A multivariate Cox-proportional hazards regression analysis was performed including age, D-dimer values, and RV dysfunction. RV function was identified as an independent predictor of 30-day survival in our cohort (hazard ratio, 3.71; 95% confidence interval, 1.28-10-76; P=.02).
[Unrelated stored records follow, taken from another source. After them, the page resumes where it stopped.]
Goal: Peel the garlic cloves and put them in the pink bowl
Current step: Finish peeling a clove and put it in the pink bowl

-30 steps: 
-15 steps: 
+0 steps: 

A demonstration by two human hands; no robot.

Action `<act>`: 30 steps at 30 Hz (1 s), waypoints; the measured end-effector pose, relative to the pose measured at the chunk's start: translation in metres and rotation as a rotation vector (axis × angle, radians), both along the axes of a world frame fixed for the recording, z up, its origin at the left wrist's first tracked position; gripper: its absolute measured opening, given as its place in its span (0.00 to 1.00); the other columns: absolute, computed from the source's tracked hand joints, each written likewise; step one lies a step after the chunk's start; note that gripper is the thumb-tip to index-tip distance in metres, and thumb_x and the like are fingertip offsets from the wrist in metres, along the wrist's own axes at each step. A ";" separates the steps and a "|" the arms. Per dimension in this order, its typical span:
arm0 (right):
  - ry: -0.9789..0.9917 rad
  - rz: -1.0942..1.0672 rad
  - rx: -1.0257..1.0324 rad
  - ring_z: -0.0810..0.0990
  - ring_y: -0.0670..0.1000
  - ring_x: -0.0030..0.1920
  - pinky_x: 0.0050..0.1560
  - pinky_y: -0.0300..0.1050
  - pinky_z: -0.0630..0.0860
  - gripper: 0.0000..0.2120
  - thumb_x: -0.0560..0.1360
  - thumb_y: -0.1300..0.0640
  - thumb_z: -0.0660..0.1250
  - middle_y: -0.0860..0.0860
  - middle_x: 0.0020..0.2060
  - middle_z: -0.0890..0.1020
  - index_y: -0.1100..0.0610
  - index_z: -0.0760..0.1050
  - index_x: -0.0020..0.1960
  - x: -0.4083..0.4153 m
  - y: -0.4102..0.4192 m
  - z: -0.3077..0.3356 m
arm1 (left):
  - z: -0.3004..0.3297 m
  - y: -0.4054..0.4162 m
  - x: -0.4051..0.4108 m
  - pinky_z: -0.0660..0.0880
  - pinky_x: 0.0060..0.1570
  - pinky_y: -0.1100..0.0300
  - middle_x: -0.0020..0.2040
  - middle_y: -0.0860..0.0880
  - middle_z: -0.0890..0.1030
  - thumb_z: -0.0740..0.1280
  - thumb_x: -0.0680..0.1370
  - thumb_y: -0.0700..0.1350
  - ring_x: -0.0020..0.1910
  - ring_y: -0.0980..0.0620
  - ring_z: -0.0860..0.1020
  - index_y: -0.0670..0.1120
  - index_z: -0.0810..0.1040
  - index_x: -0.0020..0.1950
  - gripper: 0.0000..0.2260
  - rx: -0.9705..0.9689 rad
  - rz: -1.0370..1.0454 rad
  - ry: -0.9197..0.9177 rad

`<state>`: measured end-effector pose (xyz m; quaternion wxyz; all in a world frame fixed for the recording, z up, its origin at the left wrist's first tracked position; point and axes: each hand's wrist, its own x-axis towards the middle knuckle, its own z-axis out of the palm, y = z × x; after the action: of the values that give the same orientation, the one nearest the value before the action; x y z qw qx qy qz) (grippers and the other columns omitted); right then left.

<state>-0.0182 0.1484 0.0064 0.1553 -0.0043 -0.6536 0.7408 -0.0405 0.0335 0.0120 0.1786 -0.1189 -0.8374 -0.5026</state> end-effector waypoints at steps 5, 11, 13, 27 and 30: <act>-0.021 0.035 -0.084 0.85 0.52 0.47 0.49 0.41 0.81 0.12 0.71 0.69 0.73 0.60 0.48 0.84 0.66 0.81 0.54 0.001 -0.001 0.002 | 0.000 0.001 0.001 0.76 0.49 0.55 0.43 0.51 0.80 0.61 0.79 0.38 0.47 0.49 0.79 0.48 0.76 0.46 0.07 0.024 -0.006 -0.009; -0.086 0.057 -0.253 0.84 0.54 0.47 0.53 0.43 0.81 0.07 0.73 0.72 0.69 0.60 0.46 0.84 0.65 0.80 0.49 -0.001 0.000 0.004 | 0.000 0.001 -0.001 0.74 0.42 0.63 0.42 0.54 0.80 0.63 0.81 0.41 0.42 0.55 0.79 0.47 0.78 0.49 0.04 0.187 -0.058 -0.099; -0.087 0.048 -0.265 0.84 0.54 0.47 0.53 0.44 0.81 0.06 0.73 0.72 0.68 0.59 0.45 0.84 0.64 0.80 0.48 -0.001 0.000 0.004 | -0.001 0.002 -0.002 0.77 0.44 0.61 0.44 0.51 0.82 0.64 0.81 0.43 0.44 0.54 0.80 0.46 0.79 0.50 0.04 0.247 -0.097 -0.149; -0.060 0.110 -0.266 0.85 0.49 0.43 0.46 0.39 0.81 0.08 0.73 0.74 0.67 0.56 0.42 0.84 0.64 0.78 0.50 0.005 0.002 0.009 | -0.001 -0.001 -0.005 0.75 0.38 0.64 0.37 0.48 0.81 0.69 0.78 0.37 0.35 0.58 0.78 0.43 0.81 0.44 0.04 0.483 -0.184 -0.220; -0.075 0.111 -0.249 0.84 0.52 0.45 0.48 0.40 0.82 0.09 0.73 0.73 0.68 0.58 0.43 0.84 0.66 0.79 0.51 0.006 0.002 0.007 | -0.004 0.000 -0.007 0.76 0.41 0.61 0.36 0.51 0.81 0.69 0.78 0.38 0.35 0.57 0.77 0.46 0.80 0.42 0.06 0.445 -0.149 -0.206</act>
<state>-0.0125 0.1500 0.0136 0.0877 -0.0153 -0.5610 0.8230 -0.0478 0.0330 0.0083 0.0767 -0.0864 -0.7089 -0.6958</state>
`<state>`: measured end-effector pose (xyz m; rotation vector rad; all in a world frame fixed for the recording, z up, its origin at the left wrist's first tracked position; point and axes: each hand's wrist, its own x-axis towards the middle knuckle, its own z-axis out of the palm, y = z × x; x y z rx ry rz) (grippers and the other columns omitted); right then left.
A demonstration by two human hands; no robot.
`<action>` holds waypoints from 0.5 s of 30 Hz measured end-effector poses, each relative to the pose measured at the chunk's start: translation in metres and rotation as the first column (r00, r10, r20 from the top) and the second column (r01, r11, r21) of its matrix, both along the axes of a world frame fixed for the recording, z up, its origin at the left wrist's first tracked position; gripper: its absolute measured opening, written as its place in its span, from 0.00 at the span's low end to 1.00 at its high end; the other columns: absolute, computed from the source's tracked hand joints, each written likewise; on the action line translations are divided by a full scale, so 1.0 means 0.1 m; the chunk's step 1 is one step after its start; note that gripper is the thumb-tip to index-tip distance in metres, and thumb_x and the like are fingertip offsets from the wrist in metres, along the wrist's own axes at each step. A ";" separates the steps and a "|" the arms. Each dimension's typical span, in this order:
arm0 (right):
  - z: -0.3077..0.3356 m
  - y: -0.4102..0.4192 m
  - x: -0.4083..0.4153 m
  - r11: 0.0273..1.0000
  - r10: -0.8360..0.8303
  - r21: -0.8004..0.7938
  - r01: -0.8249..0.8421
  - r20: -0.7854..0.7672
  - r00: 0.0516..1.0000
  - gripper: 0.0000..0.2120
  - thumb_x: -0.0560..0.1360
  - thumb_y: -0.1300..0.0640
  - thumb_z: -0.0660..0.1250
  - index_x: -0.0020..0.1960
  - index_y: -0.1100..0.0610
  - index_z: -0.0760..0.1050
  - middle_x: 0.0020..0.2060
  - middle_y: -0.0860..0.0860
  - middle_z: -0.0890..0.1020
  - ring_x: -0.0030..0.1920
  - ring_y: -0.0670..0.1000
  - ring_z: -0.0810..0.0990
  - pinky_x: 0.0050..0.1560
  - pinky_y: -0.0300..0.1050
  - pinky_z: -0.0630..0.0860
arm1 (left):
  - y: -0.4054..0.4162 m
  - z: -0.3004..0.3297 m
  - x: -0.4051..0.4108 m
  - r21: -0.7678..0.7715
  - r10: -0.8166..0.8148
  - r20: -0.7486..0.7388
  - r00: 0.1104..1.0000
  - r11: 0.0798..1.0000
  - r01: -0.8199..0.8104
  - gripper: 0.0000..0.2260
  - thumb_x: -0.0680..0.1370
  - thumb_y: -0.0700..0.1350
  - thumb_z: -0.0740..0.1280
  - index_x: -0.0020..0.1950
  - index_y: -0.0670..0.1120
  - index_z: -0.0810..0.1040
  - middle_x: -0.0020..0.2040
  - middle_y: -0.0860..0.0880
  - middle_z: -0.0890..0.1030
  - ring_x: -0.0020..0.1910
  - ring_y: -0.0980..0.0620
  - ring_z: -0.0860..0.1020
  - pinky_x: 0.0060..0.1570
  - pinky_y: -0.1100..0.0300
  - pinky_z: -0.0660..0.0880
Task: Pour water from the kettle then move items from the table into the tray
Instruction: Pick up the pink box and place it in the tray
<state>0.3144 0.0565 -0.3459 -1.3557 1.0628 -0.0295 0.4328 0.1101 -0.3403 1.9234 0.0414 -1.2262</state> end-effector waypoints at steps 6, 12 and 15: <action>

The major cardiovascular events rate was relatively low in our cohort. PE occurred in 3 patients, who required reperfusion therapy; only 1 was confirmed by catheter pulmonary angiography, showing multiple thrombi in the distal vessels. Findings compatible with pericarditis were present in 2 patients and 3 showed data consistent with myocarditis. No ventricular arrhythmias were identified in our cohort.
RV dysfunction and dilatation are common echocardiographic findings in ICU patients and are associated with worse outcomes. In addition, higher D-dimer levels suggest a prothrombotic state and correlate with RV abnormalities and worse survival. An isolated rise in hs-TnI does not seem to be associated with structural or clinically relevant cardiac abnormalities in COVID-19 patients.
These findings may be related to an increased prevalence of PE in COVID-19 patients. Nevertheless, in the ICU scenario, patients with acute respiratory distress syndrome requiring mechanical ventilation may also develop acute cor pulmonale, which may be indistinguishable. Surprisingly, the high positive end-expiratory pressure levels shown in our population did not correlate with RV abnormalities. Therefore, a hypothesis of a pulmonary prothrombotic state impacting on the RV should be raised and might be related to worse outcomes. Our data are consistent with autopsy reports5 and computed tomography scans6 of COVID-19 patients, showing RV dilatation and multiple thrombi in small pulmonary vessels.
Because our study is a single-center experience with a small sample size, it has some limitations. The main limitation is that we did not perform computed tomography due to the patients’ critical status and isolation protocols. Further research is needed to confirm our findings.
We thank Drs. M.J. Asensio Martín, J.M. Añón Elizalde, S.M. Sánchez Sánchez, and A. García de Lorenzo for their contribution to this article.